• INSTRUCTIONS FOR THE TASK: Start at the line in the entries below that contains "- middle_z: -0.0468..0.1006", stop at the line that contains "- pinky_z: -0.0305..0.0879", and output exactly the lines in that span, both ends included.
-- -- --
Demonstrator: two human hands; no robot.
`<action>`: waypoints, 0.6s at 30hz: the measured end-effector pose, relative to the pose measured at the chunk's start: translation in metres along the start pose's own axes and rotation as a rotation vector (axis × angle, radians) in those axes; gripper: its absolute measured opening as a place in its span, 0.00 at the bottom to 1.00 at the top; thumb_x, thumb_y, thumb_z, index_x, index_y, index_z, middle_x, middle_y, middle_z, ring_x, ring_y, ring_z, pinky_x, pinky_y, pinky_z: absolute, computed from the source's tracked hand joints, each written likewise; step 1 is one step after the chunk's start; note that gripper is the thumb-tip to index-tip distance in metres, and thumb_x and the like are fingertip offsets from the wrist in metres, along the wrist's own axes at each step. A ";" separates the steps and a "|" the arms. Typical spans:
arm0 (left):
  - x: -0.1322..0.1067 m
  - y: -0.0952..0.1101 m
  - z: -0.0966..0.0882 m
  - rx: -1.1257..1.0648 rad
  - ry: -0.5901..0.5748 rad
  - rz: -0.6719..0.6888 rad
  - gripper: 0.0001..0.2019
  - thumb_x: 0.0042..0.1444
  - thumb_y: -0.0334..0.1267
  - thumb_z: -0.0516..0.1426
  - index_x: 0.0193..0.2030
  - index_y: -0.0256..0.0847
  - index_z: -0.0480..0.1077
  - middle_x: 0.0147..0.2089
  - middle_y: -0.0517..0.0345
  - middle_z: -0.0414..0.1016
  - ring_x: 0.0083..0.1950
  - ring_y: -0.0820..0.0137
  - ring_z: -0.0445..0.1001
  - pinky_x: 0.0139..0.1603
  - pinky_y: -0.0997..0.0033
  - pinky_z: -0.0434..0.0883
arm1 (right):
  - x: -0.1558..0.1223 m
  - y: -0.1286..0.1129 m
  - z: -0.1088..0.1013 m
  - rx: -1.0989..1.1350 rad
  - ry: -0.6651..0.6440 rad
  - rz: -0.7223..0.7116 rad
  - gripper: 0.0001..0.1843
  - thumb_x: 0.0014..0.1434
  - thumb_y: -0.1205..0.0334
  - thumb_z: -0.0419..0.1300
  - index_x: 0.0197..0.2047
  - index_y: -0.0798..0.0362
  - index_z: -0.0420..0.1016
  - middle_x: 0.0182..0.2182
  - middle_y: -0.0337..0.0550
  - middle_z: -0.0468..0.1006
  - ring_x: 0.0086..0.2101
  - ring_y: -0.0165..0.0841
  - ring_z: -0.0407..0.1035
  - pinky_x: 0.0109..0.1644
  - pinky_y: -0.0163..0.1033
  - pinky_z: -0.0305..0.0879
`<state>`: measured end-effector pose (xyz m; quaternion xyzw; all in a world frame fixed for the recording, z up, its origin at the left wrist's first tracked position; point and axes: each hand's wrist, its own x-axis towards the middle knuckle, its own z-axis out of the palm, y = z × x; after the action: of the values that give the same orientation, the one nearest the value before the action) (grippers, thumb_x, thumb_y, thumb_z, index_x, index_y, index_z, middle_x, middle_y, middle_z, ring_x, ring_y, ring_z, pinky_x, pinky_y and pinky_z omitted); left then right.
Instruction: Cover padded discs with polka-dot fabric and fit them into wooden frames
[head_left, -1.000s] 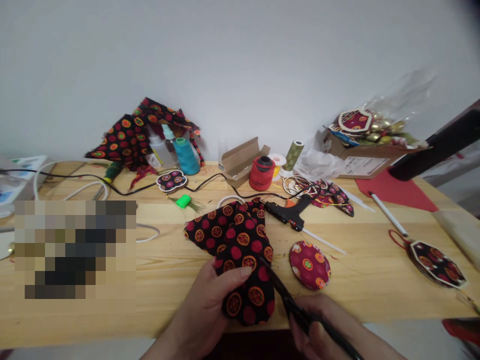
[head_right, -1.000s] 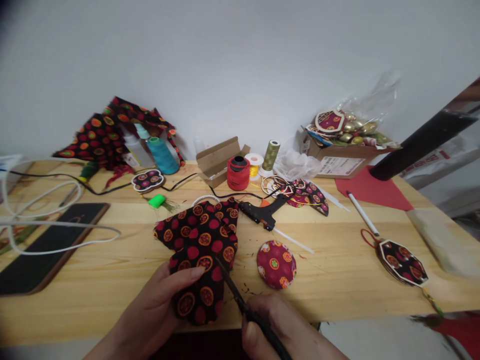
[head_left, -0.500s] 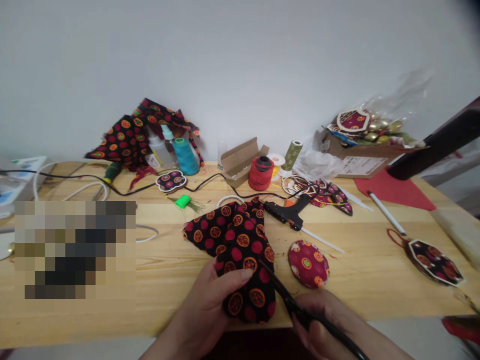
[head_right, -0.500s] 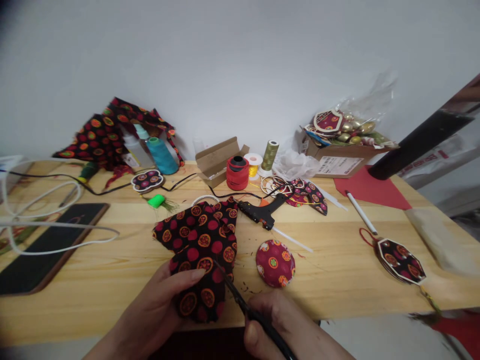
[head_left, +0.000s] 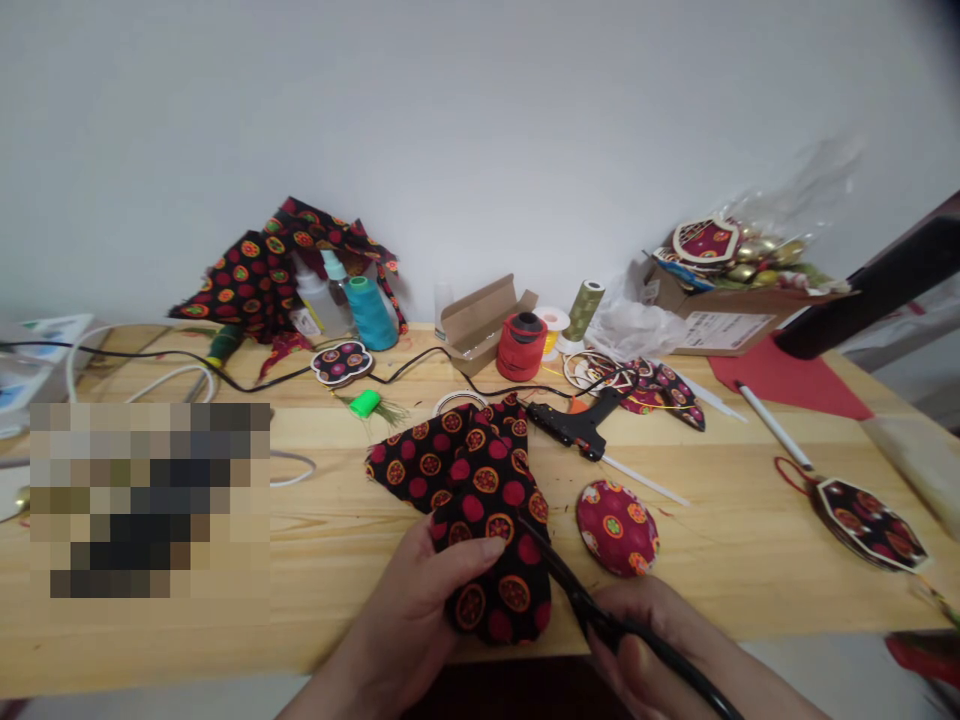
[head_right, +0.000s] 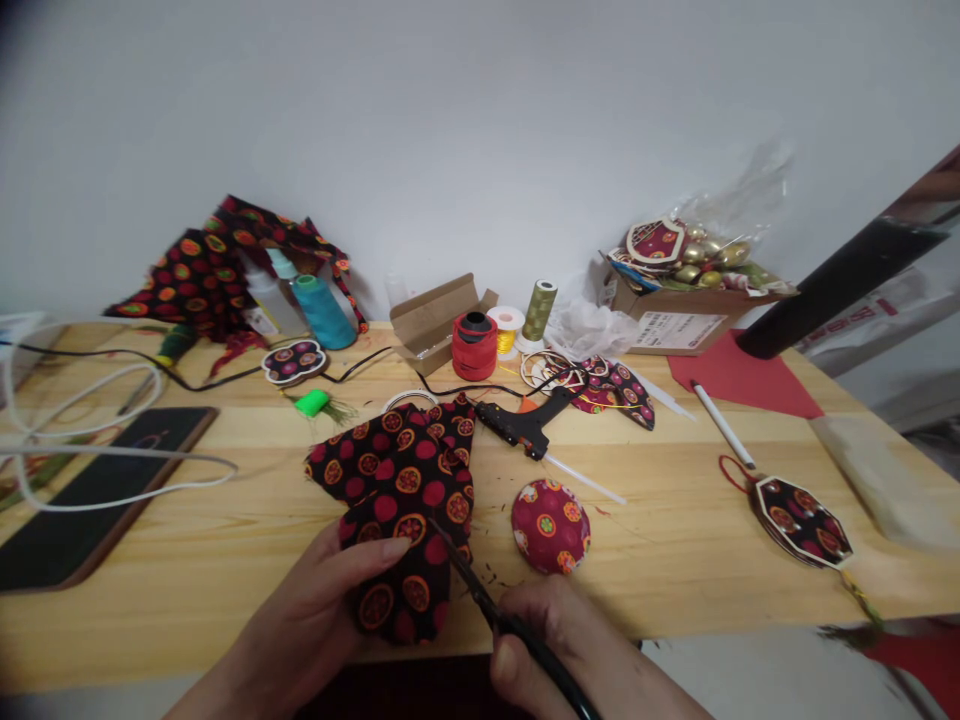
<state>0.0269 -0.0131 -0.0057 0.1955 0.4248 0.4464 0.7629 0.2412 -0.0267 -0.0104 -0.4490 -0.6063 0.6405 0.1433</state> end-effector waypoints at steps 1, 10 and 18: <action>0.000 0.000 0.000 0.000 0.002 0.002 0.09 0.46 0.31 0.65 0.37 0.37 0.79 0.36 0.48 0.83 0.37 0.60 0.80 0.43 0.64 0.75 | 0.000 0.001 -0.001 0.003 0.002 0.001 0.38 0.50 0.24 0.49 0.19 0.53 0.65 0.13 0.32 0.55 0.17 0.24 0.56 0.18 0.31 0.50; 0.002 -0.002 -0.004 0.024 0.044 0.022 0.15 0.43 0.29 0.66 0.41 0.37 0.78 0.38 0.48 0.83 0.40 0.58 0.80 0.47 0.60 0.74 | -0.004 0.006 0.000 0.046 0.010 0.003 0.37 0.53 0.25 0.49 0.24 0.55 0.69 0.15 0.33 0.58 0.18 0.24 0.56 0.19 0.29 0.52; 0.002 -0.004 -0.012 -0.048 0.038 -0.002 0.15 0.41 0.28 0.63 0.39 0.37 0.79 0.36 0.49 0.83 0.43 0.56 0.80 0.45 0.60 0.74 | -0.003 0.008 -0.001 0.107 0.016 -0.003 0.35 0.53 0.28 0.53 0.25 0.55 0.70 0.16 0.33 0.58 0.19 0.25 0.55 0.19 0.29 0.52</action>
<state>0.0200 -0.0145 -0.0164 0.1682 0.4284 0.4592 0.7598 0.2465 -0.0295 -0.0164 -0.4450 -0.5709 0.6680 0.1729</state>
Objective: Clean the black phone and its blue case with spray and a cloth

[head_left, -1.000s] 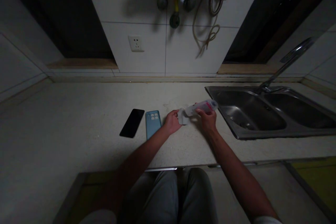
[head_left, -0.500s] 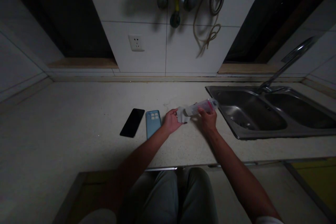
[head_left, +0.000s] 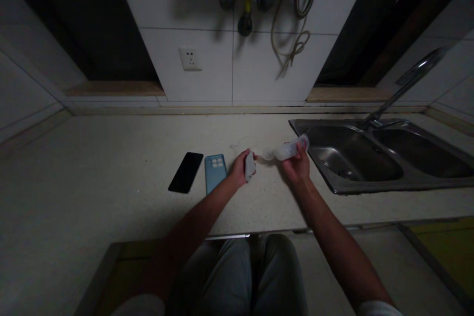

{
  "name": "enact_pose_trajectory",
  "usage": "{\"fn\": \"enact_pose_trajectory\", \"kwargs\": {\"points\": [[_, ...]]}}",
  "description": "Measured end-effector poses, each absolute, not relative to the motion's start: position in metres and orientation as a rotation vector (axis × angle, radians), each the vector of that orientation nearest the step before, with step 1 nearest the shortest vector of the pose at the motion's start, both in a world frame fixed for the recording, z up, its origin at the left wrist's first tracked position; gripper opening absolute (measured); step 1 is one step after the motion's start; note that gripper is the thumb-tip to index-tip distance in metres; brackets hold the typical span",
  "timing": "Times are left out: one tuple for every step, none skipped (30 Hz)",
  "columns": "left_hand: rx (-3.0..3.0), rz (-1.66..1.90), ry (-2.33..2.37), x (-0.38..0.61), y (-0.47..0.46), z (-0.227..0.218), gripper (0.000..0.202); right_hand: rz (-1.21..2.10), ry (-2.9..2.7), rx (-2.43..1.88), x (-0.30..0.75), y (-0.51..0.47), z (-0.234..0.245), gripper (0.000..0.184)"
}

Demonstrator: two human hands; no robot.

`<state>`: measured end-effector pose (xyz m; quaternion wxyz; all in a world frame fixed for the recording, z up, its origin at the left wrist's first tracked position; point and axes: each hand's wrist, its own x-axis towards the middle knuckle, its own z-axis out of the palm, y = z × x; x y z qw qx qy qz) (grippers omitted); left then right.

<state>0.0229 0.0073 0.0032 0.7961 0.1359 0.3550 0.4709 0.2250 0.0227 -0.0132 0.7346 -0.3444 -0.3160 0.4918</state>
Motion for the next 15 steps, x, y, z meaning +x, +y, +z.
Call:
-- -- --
• EXERCISE RESPONSE:
  - middle_z: -0.0468..0.1006
  - ring_x: 0.0086..0.2101
  - ring_y: -0.0165..0.0841
  - ring_z: -0.0407..0.1035
  - pinky_x: 0.0109..0.1644
  - pinky_y: -0.0163..0.1033
  - pinky_z: -0.0305..0.0879

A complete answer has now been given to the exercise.